◆ **Exercise**
Print all of the data exactly.

Start of Information supplied

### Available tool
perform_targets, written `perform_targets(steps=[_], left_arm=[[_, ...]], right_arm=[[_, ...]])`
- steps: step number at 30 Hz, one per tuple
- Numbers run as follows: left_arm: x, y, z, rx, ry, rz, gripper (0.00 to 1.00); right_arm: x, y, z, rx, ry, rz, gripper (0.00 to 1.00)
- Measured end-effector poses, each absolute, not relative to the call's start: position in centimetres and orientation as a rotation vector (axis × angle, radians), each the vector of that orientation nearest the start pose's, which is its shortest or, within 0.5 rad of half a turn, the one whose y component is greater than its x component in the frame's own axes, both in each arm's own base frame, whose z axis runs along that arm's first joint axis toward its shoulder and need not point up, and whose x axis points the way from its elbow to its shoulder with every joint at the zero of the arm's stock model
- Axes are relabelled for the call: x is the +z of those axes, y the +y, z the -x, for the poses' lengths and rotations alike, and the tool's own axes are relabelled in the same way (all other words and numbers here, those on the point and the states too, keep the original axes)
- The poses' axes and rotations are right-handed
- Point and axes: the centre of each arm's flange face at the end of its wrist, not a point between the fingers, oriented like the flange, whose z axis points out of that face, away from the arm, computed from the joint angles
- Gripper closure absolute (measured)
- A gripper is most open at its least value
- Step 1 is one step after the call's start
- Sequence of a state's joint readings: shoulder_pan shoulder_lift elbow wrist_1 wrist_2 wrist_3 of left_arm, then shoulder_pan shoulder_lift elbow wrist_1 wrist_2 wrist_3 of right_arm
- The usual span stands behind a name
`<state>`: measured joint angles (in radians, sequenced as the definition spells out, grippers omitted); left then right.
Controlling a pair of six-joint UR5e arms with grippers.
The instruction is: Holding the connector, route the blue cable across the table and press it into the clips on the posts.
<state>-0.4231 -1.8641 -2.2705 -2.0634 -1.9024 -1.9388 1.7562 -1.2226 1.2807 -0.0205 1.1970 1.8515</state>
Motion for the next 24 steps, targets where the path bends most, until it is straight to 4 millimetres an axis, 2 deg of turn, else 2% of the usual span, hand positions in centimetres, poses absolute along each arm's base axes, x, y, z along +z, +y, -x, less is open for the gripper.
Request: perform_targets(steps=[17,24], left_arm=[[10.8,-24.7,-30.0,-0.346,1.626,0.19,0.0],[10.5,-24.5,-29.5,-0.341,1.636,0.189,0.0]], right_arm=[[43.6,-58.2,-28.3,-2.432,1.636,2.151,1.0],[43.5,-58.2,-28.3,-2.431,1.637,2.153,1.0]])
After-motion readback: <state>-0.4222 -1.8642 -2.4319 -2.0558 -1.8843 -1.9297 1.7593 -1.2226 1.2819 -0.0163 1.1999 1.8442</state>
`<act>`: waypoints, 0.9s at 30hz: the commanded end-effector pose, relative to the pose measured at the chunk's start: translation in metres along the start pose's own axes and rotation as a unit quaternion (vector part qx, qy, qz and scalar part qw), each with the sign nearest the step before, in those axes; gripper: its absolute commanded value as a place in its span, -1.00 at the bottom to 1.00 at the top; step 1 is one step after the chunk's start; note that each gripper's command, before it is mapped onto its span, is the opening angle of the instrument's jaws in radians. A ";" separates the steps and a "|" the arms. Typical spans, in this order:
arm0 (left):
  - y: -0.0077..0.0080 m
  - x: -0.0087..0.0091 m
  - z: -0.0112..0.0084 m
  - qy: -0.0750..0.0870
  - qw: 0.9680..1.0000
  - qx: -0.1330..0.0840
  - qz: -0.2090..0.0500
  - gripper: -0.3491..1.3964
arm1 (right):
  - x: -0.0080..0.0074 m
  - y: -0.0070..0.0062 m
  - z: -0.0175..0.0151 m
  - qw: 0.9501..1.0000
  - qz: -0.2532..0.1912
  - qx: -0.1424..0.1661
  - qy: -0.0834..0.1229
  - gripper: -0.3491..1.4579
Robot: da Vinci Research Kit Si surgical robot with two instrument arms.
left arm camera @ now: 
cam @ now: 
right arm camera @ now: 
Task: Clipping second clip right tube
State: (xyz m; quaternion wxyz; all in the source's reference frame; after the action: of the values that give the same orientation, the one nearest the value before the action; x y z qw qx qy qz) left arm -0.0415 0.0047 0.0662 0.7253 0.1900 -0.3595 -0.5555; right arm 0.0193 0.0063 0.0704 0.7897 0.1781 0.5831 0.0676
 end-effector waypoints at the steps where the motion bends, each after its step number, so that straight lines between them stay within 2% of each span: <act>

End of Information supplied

◆ **Exercise result**
### Available tool
perform_targets, written `perform_targets(steps=[_], left_arm=[[_, ...]], right_arm=[[_, ...]])`
- steps: step number at 30 Hz, one per tuple
- Numbers run as follows: left_arm: x, y, z, rx, ry, rz, gripper (0.00 to 1.00); right_arm: x, y, z, rx, ry, rz, gripper (0.00 to 1.00)
- Measured end-effector poses, each absolute, not relative to the call's start: position in centimetres and orientation as a rotation vector (axis × angle, radians), each the vector of that orientation nearest the start pose's, which is its shortest or, within 0.5 rad of half a turn, the one whose y component is greater than its x component in the frame's own axes, both in each arm's own base frame, whose z axis runs along that arm's first joint axis toward its shoulder and need not point up, and whose x axis points the way from its elbow to its shoulder with every joint at the zero of the arm's stock model
- Axes are relabelled for the call: x is the +z of those axes, y the +y, z the -x, for the poses' lengths and rotations alike, and the tool's own axes are relabelled in the same way (all other words and numbers here, those on the point and the states too, keep the original axes)
- The poses' axes and rotations are right-handed
- Point and axes: the centre of each arm's flange face at the end of its wrist, not a point between the fingers, oriented like the flange, whose z axis points out of that face, away from the arm, computed from the joint angles
- Gripper closure absolute (measured)
- A gripper is most open at its least value
- Step 1 is one step after the call's start
- Sequence of a state's joint readings: shoulder_pan shoulder_lift elbow wrist_1 wrist_2 wrist_3 of left_arm, then shoulder_pan shoulder_lift elbow wrist_1 wrist_2 wrist_3 of right_arm
- The usual span stands behind a name
`<state>`: measured joint angles (in radians, sequenced as the definition spells out, grippers omitted); left then right.
Controlling a pair of six-joint UR5e arms with grippers.
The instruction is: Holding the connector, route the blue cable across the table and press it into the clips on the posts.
<state>-0.4231 -1.8641 -2.2705 -2.0634 -1.9024 -1.9388 1.7562 -1.2226 1.2807 -0.0205 1.1970 1.8515</state>
Motion for the next 24 steps, targets where the path bends most, until it is straight to 4 millimetres an axis, 2 deg of turn, else 2% of the usual span, hand positions in centimetres, poses absolute along each arm's base axes, x, y, z along +z, +y, -x, less is open for the gripper.
Request: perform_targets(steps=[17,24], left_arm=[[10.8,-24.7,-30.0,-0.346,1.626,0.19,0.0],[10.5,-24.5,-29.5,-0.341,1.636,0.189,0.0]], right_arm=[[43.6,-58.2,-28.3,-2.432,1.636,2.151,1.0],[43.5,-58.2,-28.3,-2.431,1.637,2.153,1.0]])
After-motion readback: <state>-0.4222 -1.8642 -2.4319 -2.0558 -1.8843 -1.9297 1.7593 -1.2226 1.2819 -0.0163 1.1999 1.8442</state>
`<act>`: waypoints, 0.9s at 30hz: the commanded end-effector pose, relative to the pose measured at the chunk's start: translation in metres along the start pose's own axes and rotation as a unit quaternion (vector part qx, qy, qz and scalar part qw), each with the sign nearest the step before, in those axes; gripper: its absolute commanded value as a place in its span, -1.00 at the bottom to 1.00 at the top; step 1 is one step after the chunk's start; note that each gripper's command, before it is mapped onto its span, is the opening angle of the instrument's jaws in radians. A ";" separates the steps and a "|" the arms. Typical spans, in this order:
arm0 (left):
  - y: -0.0077..0.0080 m
  - x: -0.0087..0.0091 m
  - z: -0.0112..0.0084 m
  - qy: -0.0750..0.0870
  - qw: 0.9680..1.0000
  - qx: -0.1330..0.0840
  - qz: -0.2090..0.0500
  - gripper: -0.3491..1.3964
arm1 (right):
  - x: -0.0080..0.0074 m
  - y: -0.0070..0.0062 m
  - z: -0.0175..0.0151 m
  - qw: 0.9501..1.0000
  - qz: -0.2532..0.1912
  - qx: -0.1424..0.1661
  - qy: -0.0834..0.1229
  - gripper: -0.3491..1.4579
Robot: da Vinci Research Kit Si surgical robot with two instrument arms.
left arm camera @ now: 
cam @ now: 
right arm camera @ now: 
Task: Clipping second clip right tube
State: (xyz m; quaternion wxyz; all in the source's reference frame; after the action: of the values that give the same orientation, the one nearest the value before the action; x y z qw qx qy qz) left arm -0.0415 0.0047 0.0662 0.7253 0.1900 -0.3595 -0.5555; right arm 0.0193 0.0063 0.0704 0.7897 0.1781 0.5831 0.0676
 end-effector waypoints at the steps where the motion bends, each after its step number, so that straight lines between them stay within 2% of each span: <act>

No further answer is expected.